→ **EXERCISE AIM**:
Copy each line from the listing below where the word "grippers" shows up.

→ **DATASET EXCERPT**:
○ ○ ○ ○ ○ ○ ○

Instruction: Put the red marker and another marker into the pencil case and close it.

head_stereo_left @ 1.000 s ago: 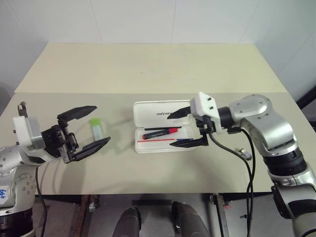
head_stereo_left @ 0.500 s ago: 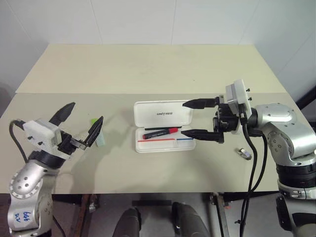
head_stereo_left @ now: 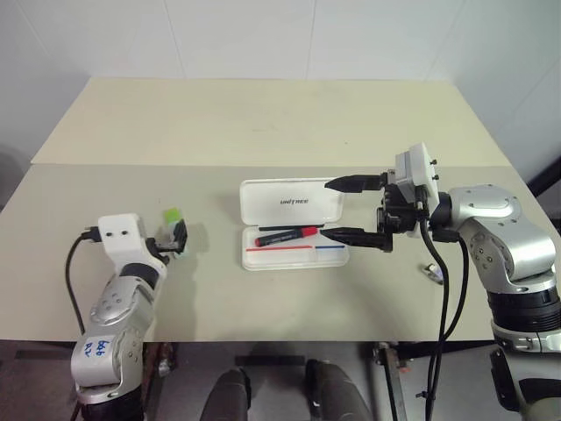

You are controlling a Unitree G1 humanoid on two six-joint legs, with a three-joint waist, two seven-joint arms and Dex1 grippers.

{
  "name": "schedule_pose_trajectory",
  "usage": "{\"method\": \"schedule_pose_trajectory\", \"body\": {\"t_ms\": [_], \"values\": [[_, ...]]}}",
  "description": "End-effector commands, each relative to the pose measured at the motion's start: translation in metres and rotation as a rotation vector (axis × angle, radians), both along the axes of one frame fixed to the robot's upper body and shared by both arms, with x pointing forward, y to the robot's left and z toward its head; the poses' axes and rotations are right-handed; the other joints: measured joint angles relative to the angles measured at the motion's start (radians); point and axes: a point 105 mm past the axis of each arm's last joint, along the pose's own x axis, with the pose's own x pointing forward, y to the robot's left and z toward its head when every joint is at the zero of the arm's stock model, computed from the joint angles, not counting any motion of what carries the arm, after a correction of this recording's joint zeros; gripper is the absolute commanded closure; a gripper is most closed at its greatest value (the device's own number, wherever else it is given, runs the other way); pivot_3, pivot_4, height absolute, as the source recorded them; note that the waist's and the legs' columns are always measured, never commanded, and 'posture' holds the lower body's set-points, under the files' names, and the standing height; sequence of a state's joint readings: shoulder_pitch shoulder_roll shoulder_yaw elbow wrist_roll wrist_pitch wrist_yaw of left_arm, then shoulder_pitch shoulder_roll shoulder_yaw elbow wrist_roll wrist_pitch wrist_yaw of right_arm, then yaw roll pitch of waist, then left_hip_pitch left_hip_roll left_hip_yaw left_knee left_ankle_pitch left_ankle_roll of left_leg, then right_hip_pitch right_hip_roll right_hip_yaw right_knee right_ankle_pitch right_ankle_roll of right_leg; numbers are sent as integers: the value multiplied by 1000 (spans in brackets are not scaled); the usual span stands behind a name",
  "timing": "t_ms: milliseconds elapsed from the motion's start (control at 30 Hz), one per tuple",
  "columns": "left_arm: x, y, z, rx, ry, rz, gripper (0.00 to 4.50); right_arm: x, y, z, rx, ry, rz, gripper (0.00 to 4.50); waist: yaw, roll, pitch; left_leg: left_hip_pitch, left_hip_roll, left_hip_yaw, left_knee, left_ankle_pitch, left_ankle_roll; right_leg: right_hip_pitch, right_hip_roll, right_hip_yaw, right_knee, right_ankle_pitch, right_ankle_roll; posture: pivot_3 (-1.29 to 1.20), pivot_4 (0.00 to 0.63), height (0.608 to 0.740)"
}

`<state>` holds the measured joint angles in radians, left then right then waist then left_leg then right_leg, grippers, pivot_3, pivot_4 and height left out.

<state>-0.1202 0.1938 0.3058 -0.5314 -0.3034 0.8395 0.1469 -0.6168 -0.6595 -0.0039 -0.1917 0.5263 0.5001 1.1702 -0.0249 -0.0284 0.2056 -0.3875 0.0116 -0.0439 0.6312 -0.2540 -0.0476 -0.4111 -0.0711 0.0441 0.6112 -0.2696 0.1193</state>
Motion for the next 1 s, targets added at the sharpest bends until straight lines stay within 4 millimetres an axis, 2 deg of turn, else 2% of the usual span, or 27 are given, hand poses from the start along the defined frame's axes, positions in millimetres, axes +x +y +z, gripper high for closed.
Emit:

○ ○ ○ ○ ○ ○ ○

→ **COMPLETED EXERCISE**:
You are controlling a Unitree G1 humanoid on two six-joint legs, with a three-joint waist, two seven-joint arms and Dex1 grippers.
`<state>` holds the measured joint angles in radians, left then right then waist then left_leg then right_leg, grippers, pivot_3, pivot_4 and height left out.

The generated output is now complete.